Mechatronics is the synergistic combination of mechanical engineering, electronics, control theory, and software. Modern products — robots, EVs, drones, CNC machines, printers — are mechatronic by nature; no single discipline can deliver them alone.

Overview

A mechatronic system has four functional layers: sensing, actuation, control, and communication, wrapped around a mechanical structure.
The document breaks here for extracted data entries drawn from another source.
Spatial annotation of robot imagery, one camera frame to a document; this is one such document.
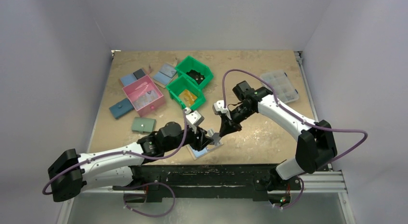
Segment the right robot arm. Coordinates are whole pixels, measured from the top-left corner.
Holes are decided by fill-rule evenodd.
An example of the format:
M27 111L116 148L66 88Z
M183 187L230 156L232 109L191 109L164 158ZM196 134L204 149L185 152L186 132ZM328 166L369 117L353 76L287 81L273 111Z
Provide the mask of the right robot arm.
M316 122L301 116L275 99L274 93L266 87L255 90L242 81L233 88L233 92L240 101L233 110L229 110L223 100L213 104L214 113L221 117L220 138L241 131L241 122L258 113L277 123L297 141L295 156L272 170L270 182L274 188L283 188L290 178L299 174L314 173L337 156L328 122Z

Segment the white VIP card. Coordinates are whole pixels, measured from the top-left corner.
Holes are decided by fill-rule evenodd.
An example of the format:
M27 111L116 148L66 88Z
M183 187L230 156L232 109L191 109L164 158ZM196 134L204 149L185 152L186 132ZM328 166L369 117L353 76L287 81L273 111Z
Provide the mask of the white VIP card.
M211 139L211 142L208 145L214 145L214 146L223 145L222 142L221 142L221 137L219 136L218 132L215 132L213 129L209 129L207 131L207 134Z

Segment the beige leather card holder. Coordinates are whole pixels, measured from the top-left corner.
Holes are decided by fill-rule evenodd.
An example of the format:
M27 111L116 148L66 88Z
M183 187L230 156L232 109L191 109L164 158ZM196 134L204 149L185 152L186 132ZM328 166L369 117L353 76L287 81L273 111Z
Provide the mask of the beige leather card holder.
M213 145L207 145L203 150L200 150L200 151L194 150L190 145L186 145L186 148L188 149L189 153L191 154L191 157L193 158L193 160L197 160L197 159L203 157L204 155L208 154L209 152L212 152L212 151L216 150L217 148L219 148L222 145L223 145L223 143L221 142L221 140L219 140L218 142L216 142Z

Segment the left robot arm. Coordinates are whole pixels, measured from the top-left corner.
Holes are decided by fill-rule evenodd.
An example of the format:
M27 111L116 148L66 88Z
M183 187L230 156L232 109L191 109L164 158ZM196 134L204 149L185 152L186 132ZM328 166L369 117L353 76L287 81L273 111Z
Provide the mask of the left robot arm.
M78 154L75 149L64 151L48 168L50 181L43 194L52 195L53 201L62 202L76 197L81 191L101 187L103 173L112 173L107 183L114 186L128 186L137 190L143 185L143 176L135 171L127 175L122 167L137 166L163 159L166 152L189 145L201 151L219 140L217 133L200 127L187 126L182 129L176 122L169 122L159 130L142 137L137 142L109 151Z
The skill is partitioning function: what should be done in mechanism vs electronics vs firmware vs cloud.

Building Blocks

• Mechanical structure, bearings, transmissions.
• Power electronics — motor drives, SMPS, gate drivers.
• Microcontroller / SoC / FPGA + RTOS.
• Sensors and signal conditioning.
• Communication — CAN, EtherCAT, Modbus, Wi-Fi, BLE.
• HMI — display, indicators, mobile app.

Sensors & Actuators

• Sensors: encoders, Hall, IMU (MEMS), strain gauges, load cells, thermocouples, vision.
• Actuators: BLDC/PMSM servo, stepper, DC, AC induction, solenoid, voice coil, piezo, pneumatic, hydraulic.
• Drives: trapezoidal, FOC (field-oriented control), microstepping.

Control & Embedded Code

• PID loops, feedforward, lead-lag compensators.
• State machines for sequencing; deterministic timing.
• Real-time scheduling — rate-monotonic, EDF.
• Safety supervision — watchdogs, brown-out, fail-safe outputs.
• Languages: C/C++ for MCUs, IEC 61131-3 for industrial.

Design Flow

1. Define functional requirements & environment.
2. Partition mechanical / electrical / firmware.
3. Model & simulate (model-based design).
4. Prototype — PCB rev A, mechanical α build.
5. Integrate, characterize, tune control loops.
6. EMC, environmental, & safety testing.
7. Design for manufacture & field service.

Tools

• MBD: MATLAB/Simulink, Simscape, LabVIEW.
• CAD/PCB: SolidWorks, Altium, KiCad, OrCAD.
• Firmware: STM32CubeIDE, MPLAB X, PlatformIO, Keil, IAR.
• Test: oscilloscope, logic analyzer, CAN bus tools, dyno.